## Task prompt
Check every line below for the string "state". Copy the ones that have it.

## Input data
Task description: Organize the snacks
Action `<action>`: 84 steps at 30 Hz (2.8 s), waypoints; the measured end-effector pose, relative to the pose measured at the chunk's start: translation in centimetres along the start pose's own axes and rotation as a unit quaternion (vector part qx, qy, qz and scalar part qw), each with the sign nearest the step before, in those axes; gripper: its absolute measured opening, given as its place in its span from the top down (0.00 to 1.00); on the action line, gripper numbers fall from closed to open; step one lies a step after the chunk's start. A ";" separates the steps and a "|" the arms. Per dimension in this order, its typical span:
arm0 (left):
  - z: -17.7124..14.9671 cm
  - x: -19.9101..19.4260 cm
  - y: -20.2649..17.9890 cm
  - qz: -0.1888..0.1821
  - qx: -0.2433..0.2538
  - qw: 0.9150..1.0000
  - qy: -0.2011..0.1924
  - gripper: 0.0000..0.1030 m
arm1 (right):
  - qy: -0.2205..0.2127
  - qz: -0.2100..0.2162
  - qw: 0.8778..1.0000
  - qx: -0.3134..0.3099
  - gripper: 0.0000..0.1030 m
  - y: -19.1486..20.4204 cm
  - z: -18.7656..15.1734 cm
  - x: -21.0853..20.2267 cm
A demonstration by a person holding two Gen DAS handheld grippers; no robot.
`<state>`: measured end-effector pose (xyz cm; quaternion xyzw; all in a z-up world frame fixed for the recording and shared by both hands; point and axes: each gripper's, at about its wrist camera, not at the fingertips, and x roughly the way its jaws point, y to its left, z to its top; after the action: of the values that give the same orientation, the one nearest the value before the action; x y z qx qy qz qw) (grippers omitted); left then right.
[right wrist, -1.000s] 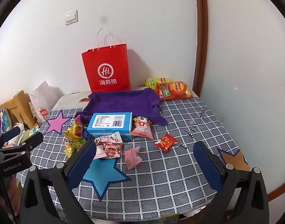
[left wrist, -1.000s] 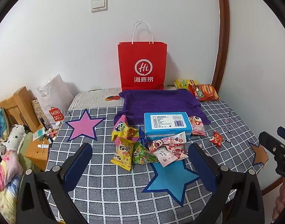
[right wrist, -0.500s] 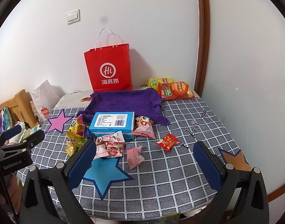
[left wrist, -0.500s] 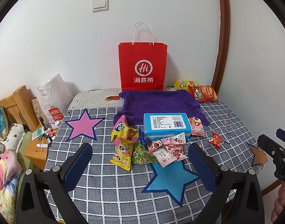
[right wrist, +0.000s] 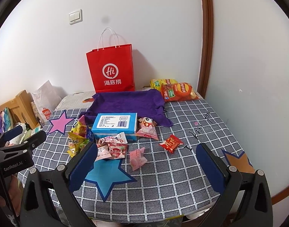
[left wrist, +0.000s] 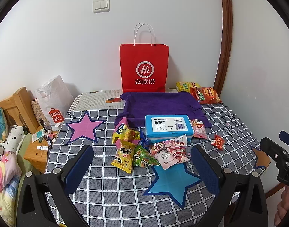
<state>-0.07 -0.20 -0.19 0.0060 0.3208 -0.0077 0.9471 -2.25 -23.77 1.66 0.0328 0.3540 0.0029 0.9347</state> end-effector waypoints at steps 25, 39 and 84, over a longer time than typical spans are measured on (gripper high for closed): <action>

## Worked solution
`<state>`: measured end-effector pose (xyz cm; quaternion xyzw; all in a z-up world frame fixed for the recording and shared by both hands; point and axes: each gripper's, at about its wrist camera, not at the fingertips, and x roughly the way its jaws point, y to its left, z to its top; after the action: of the values that give the same orientation, the one nearest the value before the action; x y z qx qy qz qw) (grippers omitted); left then right.
<state>-0.07 -0.20 -0.19 0.0060 0.3208 -0.0077 0.9471 -2.25 -23.77 1.66 0.0328 0.3540 0.0029 0.9347</state> end-effector waypoints at steps 25, 39 and 84, over a longer time than typical spans are measured on (gripper high for closed): <action>

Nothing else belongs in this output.